L’homme d’un moment

 

Cette expression cache une réalité les cycles économiques se sont terriblement raccourcis ces vingt dernières années et rares sont les hommes qui savent gérer toutes les phases de la vie de l’entreprise. La rotation des cadres s’en est elle aussi accélérée. Pour autant êtes vous tous devenus des managers de transition ? Pour ma part je ne le crois pas. Avec un peu de sincérité ceux qui pratiquent vous confieront que rares, voire très rares sont ceux qui ont choisi de devenir interim manager. La plupart d’entre nous sont tombés dans la marmite après une rupture professionnelle et faute d’un CDI nous avons accepté une première mission.

Et là tout commence car contrairement aux idées reçues le management de transition n’a rien à voir avec une activité plus pérenne et les qualités dont vous avez besoin ne sont pas les mêmes.

Tout d'abord,il faut une formidable capacité d'adaptation. Aux hommes, aux secteurs, aux entreprises etc. Ensuite, il faut de solides capacités d'analyse, être rapide et aller à l'essentiel. On n'a guère plus de 15 jours à 3 semaines pour évaluer une situation et repérer les enjeux, les alliés et les possibles points de blocage. Ensuite, il y a un aspect commercial qu’il ne faut pas oublier. Il faut avoir le sens du client, gérer une relation commerciale avec lui, c'est-à-dire le tenir au courant et le rassurer pour garder sa confiance. C'est capital. Evidemment il faudra posséder de plus, une grande résistance au stress et à la frustration.
J’ajoute ce petit mot de la frustration, car outre les embûches que vous allez rencontrer, les trahisons, les vengeances et autres joyeuses camaraderies qui vous seront exclusivement réservées, une fois les objectifs atteints vous nettoyez le bureau, installez un successeur et votre valise à la main partez sur la pointe des pieds par la petite porte de derrière. Savoir partir est art difficile et très douloureux.

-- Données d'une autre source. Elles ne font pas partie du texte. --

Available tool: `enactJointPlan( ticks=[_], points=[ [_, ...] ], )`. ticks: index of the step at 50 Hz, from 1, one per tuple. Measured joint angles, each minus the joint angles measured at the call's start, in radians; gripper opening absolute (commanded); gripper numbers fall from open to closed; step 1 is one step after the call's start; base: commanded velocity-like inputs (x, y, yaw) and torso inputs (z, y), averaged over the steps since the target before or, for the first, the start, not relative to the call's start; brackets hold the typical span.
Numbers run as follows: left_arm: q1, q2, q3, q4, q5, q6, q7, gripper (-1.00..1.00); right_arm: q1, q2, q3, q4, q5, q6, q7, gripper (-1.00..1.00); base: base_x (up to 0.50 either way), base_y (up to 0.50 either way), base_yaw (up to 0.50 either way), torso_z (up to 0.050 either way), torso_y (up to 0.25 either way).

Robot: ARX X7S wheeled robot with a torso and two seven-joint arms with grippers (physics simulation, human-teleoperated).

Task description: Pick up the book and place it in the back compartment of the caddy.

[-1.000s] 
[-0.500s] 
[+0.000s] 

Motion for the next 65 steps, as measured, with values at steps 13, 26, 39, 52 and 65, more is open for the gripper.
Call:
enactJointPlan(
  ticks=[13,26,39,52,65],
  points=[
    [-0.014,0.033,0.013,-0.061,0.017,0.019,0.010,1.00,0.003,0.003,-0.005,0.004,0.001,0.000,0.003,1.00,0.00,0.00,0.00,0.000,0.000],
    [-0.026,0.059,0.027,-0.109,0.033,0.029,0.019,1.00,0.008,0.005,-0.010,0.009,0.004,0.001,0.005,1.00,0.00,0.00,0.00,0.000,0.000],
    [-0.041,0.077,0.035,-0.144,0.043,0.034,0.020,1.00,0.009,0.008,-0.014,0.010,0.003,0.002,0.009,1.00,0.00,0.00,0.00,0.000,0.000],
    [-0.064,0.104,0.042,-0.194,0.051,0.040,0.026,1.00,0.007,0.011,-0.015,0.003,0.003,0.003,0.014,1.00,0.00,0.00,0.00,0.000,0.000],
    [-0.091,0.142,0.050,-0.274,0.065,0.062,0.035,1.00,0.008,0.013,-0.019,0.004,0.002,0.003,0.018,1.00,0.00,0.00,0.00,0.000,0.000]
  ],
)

Ces  phases sont dures à vivre et elles se reproduisent à chaque mission.

 

Sujet important les rémunérations, elles ne sont pas spécialement avantageuses et la période glorieuse où le client ne regardait pas à la dépense est terminée. Il y a même maintenant une véritable tension sur les tarifs et une concurrence plus forte. Et puis tous les avantages tels la participation, l’intéressement etc.. n’existent plus ce qui fait que dans le meilleur des cas c’est identique à un poste fixe.

Ne croyez pas non plus que ce soit une pré-embauche, par nature vous devez être surqualifié pour appréhender rapidement les enjeux et donc vos chances de rester sont quasi nulles.

Je fais souvent la comparaison avec les « pilotes » qui montent à bord des navires pour les guider lors de passages difficiles. L’interim manager est « l’homme d’un moment », il monte à bord pour une situation particulière qui lui est familière et quitte le bateau une fois les passe franchies.

Tout n’est pourtant pas si noir, la liberté de parole dont on dispose est totale, nous ne participons pas aux jeux politiques de l’entreprise puisque notre avenir est certain. Le regard que vos collègues d’un moment porte sur vous s’en trouve changé. Et puis vous allez entretenir une relation beaucoup plus riche avec votre client et les sympathies qui se construisent sont souvent plus solides.

Enfin pour terminer la dernière petite note difficile qui revient toujours : et après ? Les inter-missions peuvent être longues il faut travailler son réseau, faire son commerce, pouvoir et savoir attendre.

Il ne faut pas attendre du management de transition qu’il soit un pis aller dans une rupture de carrière c’est une autre manière de concevoir l’exercice d’une expertise, c’est un autre métier.